A murder of crows. An exaltation of larks. A business of ferrets. Many of us are familiar with these strange and often fanciful group names for animals, but why do they exist? Birds, particularly, seem an odd case, since English has a perfectly serviceable word (“flock”) that can be used to refer to any group of birds.
The word flock actually predates most of these more arcane terms, as it was first attested in the 13th century CE, and is believed to have arisen from the Old English flocc, meaning “a crowd or band,” which in turn likely evolved from the Old Norse flokkr, which carried a similar meaning.
Words like flock, herd, and school are known as collective nouns, or more archaically, as terms of venery. Venery, a Middle English word meaning “to hunt game animals,” likely shares a root with the Latin venus—the goddess of desire, and hence, pursuit.

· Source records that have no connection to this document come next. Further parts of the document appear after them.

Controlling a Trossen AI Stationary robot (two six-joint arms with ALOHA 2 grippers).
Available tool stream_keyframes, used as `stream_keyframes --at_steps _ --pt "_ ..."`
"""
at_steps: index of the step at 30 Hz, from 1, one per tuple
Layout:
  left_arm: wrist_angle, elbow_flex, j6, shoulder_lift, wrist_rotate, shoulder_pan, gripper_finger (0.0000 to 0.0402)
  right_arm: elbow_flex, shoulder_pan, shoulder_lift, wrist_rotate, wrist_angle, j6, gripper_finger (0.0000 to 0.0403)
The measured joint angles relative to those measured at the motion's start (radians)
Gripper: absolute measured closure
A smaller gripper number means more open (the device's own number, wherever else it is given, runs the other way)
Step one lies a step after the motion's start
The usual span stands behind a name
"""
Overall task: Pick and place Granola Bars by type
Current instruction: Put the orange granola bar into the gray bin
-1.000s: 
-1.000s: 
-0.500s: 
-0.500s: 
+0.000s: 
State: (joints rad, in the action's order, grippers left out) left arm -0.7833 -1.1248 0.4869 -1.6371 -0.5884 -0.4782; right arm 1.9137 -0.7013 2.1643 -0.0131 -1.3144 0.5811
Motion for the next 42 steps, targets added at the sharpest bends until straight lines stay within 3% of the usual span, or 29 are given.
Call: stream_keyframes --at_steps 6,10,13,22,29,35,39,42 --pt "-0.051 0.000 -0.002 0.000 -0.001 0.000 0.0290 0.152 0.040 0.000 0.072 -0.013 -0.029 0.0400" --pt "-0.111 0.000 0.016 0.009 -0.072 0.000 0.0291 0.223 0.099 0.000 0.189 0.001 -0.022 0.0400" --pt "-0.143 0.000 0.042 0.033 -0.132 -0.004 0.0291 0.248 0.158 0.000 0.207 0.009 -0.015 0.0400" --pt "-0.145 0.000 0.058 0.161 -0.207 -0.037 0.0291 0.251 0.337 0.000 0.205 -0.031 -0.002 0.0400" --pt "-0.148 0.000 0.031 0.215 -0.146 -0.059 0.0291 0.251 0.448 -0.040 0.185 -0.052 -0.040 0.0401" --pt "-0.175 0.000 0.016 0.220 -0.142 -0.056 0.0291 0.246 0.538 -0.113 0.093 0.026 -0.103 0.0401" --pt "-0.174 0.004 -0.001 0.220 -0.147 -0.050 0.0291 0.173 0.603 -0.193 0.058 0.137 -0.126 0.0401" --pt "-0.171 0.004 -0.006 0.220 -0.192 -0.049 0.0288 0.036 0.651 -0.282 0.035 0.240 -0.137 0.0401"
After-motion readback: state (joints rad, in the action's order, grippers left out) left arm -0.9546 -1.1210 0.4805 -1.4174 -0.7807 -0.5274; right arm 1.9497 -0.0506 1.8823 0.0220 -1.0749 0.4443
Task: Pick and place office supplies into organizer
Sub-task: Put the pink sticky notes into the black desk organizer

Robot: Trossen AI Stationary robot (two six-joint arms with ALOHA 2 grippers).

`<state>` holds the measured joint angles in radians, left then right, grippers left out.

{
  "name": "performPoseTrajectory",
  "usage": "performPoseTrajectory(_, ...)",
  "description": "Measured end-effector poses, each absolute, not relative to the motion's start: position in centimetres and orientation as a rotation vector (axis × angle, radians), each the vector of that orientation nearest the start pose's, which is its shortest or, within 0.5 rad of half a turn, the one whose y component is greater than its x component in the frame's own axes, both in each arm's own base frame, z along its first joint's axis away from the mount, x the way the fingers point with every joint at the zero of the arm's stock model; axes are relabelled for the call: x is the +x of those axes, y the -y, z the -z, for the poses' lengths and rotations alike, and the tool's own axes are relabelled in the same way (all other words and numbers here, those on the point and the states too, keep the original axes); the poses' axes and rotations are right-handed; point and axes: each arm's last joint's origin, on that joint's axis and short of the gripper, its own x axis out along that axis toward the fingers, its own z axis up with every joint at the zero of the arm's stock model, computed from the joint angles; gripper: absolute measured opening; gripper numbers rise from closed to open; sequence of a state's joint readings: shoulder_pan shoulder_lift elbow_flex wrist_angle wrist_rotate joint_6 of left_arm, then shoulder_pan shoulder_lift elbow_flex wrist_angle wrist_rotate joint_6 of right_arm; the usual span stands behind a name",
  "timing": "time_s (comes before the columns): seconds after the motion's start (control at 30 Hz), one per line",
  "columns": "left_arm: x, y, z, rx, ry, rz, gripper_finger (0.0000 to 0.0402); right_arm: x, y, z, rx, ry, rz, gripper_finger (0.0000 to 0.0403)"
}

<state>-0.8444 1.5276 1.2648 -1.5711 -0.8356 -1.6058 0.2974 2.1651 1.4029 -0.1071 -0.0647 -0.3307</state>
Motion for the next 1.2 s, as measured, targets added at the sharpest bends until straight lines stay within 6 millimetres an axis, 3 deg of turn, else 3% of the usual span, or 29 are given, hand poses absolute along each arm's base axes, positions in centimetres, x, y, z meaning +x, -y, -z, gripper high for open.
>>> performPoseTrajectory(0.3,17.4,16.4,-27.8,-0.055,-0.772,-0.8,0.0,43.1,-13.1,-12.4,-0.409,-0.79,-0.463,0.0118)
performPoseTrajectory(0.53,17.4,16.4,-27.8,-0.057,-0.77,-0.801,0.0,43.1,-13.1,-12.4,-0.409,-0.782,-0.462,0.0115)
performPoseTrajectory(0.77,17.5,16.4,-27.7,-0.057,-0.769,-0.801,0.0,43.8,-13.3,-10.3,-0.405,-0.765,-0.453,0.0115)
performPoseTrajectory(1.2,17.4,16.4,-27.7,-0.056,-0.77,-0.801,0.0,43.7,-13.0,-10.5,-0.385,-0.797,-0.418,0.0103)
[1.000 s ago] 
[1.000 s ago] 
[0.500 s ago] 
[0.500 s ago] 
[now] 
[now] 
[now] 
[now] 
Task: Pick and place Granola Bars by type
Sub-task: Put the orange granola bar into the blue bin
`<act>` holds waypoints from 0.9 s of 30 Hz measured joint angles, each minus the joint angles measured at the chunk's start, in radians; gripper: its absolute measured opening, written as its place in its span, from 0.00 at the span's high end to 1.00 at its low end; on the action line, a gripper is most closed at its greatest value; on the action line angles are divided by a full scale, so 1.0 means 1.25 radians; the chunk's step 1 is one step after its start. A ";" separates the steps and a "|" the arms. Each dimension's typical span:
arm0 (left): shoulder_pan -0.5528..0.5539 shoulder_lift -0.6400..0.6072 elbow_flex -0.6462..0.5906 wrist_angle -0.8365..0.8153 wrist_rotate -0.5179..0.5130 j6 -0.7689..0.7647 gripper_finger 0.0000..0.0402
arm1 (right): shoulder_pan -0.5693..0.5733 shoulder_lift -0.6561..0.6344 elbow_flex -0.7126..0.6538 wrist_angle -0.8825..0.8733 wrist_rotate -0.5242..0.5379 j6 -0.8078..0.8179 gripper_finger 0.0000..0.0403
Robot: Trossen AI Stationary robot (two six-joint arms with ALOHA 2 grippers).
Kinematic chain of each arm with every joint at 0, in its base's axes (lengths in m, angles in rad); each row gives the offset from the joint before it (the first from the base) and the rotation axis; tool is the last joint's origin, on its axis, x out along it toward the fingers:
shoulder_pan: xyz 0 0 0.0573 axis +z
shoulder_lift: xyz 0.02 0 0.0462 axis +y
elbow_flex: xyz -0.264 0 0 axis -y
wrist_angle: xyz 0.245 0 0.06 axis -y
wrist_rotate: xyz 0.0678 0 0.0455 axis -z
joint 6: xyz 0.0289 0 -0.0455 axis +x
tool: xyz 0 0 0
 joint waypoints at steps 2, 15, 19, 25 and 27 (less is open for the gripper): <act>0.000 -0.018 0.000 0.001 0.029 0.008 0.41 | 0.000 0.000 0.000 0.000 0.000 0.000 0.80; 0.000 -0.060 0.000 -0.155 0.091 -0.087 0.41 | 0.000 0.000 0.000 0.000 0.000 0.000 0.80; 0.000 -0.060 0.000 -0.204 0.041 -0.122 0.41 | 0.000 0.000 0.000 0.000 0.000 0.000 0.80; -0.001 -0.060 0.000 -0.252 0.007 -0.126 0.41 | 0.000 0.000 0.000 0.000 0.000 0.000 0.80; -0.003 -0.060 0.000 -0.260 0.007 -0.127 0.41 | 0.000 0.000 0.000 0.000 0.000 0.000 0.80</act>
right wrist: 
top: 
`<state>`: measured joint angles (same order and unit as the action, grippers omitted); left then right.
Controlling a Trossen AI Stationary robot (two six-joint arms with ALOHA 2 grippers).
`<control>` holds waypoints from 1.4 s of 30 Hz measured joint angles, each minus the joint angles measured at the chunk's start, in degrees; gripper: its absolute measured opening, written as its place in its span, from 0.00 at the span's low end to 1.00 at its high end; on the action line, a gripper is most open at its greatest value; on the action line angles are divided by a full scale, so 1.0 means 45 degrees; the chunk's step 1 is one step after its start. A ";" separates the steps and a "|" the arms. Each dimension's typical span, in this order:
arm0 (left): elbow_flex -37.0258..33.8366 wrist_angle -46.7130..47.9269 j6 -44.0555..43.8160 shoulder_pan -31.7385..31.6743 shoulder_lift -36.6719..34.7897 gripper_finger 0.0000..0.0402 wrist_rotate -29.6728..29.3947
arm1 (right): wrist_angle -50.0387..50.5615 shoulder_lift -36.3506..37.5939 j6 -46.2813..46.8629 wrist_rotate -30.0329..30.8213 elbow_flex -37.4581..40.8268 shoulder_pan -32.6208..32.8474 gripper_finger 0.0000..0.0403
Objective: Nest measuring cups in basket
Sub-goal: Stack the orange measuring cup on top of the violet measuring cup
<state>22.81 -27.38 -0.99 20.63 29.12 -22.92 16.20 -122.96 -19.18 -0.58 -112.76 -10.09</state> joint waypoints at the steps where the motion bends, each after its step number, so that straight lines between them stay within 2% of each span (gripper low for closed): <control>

During the Middle Ages, sport hunting was a popular pastime among the upper classes, and like all hobbies hunting developed a specialized vocabulary, including the terms of venery. Whether these terms arose from a genuine need for specificity or from a desire to sound knowledgeable by creating trivia is not historically clear.
Many of these terms were collected in a late 15th century publication known as The Book of Saint Albans (or The Boke of Seynt Albans, in the days when spelling was subjective). Some of them make perfect sense: anyone who has heard the incessant clicks, whistles, and chirps of a flock of starlings could understand how such gatherings could be called murmurations, and a gathering of carrion-loving crows might well herald a murder.
Others were more obscure or arose from memetic mutation: a siege of bitterns was originally rendered as a sedge of bitterns, likely a reference to the birds’ marshland habitat. Others are complete nonsense to our modern ears, such as a dopping of sheldrakes (or mergansers in America).
In the New World, the tradition of fanciful terms of venery continued as new species were discovered. One of my favorites is the chain of bobolinks.
Which animal-related collective nouns do you like best?